**What is needed:** A precise copy of the data is required, with every picture left out.

Segment Open

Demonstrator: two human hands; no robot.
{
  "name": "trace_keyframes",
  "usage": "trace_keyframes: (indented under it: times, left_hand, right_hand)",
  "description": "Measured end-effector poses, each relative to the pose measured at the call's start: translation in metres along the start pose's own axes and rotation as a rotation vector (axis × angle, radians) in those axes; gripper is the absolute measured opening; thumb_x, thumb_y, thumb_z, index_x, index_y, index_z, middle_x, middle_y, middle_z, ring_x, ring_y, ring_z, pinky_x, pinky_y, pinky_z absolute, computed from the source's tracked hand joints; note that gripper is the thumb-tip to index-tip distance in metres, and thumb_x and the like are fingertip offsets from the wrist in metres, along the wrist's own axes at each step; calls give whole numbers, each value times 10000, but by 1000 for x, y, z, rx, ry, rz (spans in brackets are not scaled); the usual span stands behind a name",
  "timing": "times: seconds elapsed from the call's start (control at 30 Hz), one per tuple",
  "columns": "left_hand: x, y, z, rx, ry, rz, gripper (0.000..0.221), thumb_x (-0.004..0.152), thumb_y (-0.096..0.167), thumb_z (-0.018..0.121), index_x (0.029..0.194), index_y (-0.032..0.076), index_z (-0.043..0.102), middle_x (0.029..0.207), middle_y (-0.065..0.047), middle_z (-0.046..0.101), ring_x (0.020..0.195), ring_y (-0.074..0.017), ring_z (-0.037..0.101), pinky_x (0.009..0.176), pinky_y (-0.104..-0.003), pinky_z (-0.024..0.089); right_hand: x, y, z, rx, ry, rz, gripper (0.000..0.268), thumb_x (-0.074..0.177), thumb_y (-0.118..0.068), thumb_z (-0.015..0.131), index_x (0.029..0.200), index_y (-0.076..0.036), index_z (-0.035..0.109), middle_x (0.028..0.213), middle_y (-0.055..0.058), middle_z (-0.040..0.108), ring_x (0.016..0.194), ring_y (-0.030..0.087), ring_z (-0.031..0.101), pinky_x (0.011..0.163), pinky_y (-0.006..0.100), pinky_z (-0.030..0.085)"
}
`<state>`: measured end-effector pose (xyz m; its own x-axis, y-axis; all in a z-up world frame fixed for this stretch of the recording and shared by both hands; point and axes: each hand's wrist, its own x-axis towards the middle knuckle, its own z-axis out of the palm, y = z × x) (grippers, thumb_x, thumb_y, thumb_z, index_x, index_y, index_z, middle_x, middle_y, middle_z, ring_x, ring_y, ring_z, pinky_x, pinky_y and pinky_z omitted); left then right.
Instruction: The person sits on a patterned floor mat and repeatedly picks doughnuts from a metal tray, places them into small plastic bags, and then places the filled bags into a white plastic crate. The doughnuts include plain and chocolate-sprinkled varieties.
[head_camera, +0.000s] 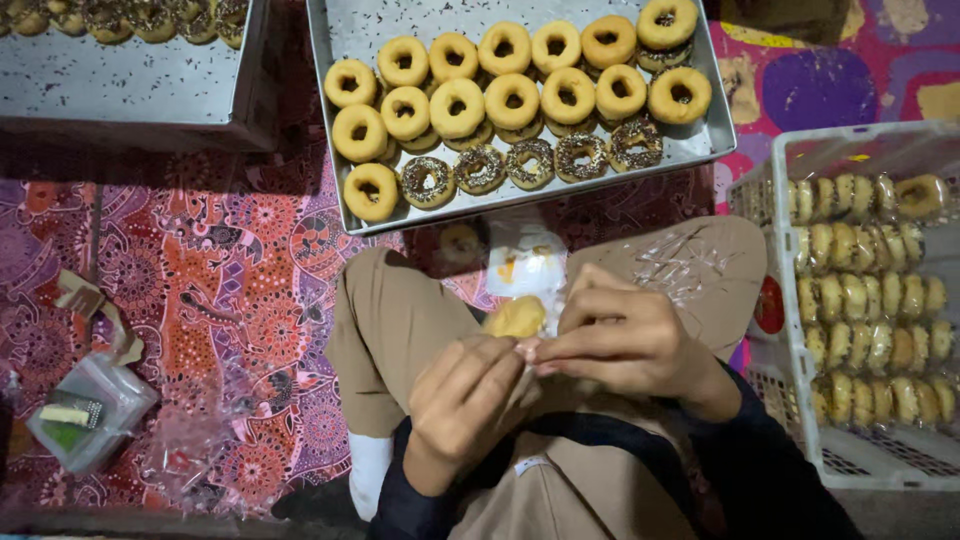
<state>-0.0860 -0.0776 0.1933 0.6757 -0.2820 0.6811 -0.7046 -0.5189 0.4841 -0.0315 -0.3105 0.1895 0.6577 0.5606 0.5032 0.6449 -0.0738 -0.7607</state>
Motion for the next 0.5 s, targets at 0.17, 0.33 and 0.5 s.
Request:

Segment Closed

**Problem solution:**
Demonstrator: two human hands; no robot.
{
  "name": "trace_keyframes",
  "usage": "trace_keyframes: (indented under it: times, left_hand, right_hand)",
  "description": "Measured end-effector poses, each relative to the pose measured at the call's start: translation in metres along the start pose's own axes and rotation as a rotation vector (axis × angle, radians) in those axes; gripper is the absolute measured opening; thumb_x, thumb_y, thumb_z, index_x, index_y, index_z, middle_x, middle_y, middle_z, ring_x, ring_y, ring_z, pinky_x, pinky_y, pinky_z absolute, computed from the source's tracked hand joints; note that gripper is the thumb-tip to index-tip distance in metres, and thumb_x and the like are fingertip offsets from the wrist in metres, along the wrist's own axes at each step; calls give whole numbers, each value times 10000, but by 1000 for x, y, z, rx, ry, rz (spans in brackets are not scaled); the usual span stands behind a name",
  "timing": "times: seconds elapsed from the call's start (control at 30 Hz), one per tuple",
  "columns": "left_hand: x, y, z, rx, ry, rz, gripper (0.000..0.221), thumb_x (-0.004..0.152), thumb_y (-0.096..0.167), thumb_z (-0.018..0.121), index_x (0.029..0.194), index_y (-0.032..0.076), index_z (-0.043..0.102), middle_x (0.029..0.207), middle_y (-0.065..0.047), middle_z (-0.046..0.101), ring_x (0.020..0.195), ring_y (-0.074..0.017), ring_z (-0.037..0.101), pinky_x (0.009..0.176), pinky_y (-0.104..-0.003), pinky_z (-0.024..0.089); right_hand: x, y, z, rx, ry, rz, gripper (0.000..0.268), thumb_x (-0.074..0.177), thumb_y (-0.118..0.068), thumb_z (-0.015..0.131), index_x (0.029..0.200), index_y (-0.076..0.036), index_z (-0.035..0.109), middle_x (0.028..0.213), middle_y (-0.055..0.058), middle_z (-0.040..0.108), ring_x (0.016..0.194), ring_y (-0.030..0.087), ring_z (-0.031..0.101), pinky_x (0.011..0.163), pinky_y (-0.006..0.100), pinky_z (-0.030..0.085)"
}
`<state>`: measured end-effector pose (xyz m; its own x-axis, y-axis; all in a z-up world frame fixed for this stretch of the recording and shared by both hands; point and axes: each hand's wrist, its own x-axis towards the middle knuckle, its own z-axis out of the palm, y = z × x) (grippers, thumb_x, thumb_y, thumb_z, index_x, index_y, index_z, middle_x, middle_y, middle_z, ring_x, ring_y, ring_z, pinky_x, pinky_y and pinky_z omitted); left then right.
Instruction: The person sits on a patterned floor mat and repeatedly picks doughnuts from a metal tray, places them into small plastic bags, and then places the filled bags into a white plastic crate. The doughnuts include plain and chocolate-sprinkled varieties.
[head_camera, +0.000s] 
<state>-0.0860 -0.0776 0.1933 0.6757 -0.2820 0.6811 -0.7046 -0.5189 0.4841 -0.0315 -0.3105 0.1895 0.6577 0.5606 0.5032 0.6449 -0.0738 -0.7607</state>
Motion for the next 0.5 s, targets at 0.17, 0.33 and 0.5 s.
Request:

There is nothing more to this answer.